The Valley of the Moon Garden Club is hosting Willett, the owner of Community Supply, a local general store that prioritizes vendors and products from our area, at its Thursday March 7th meeting. Lisa was the owner of Yoga Community for 13 years. She shifted the focus of her retail shop to the Community Supply concept in 2019. Her goal is to cultivate local economy and support small makers by providing shelf space for handmade products and items that are sustainably produced or utilize ingredients grown or made in our area. Lisa is excited to share her passion for community and introduce some of the items her store carries and highlights.
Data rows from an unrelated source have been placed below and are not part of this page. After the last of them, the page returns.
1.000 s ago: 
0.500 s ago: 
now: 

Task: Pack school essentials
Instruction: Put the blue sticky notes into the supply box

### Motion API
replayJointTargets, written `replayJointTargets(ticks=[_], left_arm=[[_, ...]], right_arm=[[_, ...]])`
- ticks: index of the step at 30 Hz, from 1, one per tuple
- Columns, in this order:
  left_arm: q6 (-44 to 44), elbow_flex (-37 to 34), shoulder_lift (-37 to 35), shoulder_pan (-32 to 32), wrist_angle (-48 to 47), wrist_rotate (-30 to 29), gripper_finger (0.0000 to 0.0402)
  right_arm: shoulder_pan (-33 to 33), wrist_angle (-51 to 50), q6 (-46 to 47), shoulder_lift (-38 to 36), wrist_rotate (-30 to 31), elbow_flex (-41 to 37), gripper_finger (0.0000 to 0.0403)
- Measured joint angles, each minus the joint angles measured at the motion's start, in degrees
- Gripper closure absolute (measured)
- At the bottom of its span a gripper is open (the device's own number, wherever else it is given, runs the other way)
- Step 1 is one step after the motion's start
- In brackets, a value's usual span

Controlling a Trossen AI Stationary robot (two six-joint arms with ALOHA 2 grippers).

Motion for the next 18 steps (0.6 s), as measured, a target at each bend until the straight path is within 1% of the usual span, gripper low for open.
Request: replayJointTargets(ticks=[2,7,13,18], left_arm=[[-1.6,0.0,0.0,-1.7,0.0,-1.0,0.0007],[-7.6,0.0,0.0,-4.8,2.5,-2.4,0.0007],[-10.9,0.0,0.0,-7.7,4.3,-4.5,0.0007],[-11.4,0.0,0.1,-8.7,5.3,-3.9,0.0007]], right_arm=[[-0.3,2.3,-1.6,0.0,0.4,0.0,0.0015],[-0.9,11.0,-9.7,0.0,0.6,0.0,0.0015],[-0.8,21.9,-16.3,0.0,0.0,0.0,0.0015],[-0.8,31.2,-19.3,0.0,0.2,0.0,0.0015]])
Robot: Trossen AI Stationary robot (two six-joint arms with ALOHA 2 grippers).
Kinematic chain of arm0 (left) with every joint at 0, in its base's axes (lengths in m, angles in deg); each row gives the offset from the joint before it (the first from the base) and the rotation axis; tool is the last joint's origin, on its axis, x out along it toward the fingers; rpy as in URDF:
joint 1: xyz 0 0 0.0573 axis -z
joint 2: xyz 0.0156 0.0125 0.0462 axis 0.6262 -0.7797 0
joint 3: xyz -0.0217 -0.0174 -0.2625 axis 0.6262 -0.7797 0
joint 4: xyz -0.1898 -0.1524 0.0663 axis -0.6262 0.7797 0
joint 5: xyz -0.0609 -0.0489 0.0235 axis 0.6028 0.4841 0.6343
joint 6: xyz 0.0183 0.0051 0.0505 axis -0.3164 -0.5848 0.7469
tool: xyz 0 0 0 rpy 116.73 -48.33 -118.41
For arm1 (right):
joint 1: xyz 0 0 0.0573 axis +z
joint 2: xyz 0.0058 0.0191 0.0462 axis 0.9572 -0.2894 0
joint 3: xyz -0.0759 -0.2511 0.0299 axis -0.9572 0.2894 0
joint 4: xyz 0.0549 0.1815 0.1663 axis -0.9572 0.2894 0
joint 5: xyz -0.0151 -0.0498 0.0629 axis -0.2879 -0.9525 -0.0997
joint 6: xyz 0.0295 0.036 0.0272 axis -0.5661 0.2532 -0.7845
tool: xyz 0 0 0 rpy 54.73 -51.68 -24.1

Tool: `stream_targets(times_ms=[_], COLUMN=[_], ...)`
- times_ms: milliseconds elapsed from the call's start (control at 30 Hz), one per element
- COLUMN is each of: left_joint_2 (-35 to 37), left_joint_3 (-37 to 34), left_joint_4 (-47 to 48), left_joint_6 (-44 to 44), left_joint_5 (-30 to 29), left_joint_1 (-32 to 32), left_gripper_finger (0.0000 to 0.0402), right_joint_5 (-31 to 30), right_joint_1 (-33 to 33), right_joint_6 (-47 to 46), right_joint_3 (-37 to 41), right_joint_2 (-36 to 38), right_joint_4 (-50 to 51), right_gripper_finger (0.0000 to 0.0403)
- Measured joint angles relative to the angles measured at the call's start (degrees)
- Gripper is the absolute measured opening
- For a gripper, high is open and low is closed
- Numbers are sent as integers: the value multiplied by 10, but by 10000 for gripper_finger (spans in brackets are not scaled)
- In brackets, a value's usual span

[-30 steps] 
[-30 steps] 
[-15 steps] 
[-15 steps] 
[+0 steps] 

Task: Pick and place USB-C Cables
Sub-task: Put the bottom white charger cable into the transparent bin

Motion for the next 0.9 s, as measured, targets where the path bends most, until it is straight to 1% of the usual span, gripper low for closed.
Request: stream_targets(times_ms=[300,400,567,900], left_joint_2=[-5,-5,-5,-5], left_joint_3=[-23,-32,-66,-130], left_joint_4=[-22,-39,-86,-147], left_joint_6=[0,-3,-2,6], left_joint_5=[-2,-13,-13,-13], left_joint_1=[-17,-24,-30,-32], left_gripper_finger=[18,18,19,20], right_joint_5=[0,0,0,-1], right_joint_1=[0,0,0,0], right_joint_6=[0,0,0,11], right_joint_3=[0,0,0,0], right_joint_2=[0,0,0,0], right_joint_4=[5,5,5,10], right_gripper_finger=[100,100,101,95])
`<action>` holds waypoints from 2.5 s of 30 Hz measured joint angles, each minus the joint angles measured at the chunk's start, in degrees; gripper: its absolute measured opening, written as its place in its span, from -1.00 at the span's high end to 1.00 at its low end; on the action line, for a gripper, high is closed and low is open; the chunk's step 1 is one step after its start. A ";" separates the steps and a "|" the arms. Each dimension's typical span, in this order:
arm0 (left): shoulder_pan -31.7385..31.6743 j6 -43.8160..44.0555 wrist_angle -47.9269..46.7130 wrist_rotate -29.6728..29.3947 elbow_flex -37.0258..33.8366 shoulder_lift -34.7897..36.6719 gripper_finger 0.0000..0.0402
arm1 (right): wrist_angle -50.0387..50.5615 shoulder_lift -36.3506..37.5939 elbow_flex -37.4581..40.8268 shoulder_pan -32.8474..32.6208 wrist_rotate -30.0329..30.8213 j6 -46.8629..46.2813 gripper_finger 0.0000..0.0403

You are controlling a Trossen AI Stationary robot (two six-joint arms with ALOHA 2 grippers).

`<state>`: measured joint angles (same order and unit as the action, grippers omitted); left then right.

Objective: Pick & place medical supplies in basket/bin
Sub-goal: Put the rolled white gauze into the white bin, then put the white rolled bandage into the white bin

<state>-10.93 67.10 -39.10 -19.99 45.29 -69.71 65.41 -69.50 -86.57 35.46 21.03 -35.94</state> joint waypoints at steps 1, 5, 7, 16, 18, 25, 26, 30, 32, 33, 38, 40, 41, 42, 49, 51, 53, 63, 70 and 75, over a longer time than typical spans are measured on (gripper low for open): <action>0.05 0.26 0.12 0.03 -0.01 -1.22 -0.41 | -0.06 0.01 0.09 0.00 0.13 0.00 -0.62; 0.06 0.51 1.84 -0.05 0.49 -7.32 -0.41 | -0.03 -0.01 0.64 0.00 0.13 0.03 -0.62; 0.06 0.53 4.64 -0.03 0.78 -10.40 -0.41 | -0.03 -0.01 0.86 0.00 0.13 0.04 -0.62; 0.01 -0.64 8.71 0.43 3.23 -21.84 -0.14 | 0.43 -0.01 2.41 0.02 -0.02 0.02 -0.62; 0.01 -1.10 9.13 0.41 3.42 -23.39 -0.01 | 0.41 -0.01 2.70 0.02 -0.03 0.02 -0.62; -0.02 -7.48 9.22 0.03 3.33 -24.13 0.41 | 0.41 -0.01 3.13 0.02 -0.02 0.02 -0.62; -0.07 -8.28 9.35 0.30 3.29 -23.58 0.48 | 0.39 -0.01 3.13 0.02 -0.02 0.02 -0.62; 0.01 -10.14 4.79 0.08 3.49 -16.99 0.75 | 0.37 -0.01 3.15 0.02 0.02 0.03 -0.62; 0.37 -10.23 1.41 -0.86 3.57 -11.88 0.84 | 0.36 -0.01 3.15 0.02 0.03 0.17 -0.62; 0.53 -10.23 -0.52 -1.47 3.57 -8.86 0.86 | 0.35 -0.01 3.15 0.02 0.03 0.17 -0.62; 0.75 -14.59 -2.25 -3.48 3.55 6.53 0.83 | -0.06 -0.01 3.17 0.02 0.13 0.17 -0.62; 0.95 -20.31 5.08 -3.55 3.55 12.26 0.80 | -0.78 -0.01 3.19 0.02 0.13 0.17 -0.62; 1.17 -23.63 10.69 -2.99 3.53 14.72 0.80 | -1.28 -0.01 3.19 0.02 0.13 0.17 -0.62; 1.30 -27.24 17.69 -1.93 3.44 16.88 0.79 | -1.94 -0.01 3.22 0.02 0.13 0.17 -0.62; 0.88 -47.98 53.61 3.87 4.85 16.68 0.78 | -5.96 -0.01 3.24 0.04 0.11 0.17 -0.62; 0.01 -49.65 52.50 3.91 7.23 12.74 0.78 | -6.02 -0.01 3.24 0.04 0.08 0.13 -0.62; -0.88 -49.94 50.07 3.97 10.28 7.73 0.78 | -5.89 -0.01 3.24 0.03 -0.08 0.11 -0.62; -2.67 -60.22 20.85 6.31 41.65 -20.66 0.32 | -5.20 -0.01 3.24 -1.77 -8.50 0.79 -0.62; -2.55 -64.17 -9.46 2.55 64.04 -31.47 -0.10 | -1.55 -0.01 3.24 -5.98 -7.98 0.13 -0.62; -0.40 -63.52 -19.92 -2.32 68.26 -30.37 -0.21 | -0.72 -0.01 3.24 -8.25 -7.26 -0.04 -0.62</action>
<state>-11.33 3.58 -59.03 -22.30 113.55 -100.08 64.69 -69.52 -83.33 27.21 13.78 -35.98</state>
The VOMGC welcomes members of the community to attend Lisa’s presentation.

This month’s raffle will include some locally produced items from Lisa’s shop. Please join us.

Previous Meetings and Events

Feb 1, Ellyn Mavalwalla,The Seedy Side of Gardening

Ellyn is the manager of The Seed Bank in Petaluma. Her(self-proclaimed) “black thumb” turned green after something “just clicked” in 2006 and her garden began to thrive. She took a part time job at the Baker Creek Heirloom Seeds store in Connecticut that blossomed into her opening a garden shop in 2014.

In 2016 Ellyn moved to Petaluma and has been managing the Seed Bank ever since. Ellyn holds three Master Gardener badges, has an addiction to gardening books, and is a passionate educator to both new and experienced gardeners.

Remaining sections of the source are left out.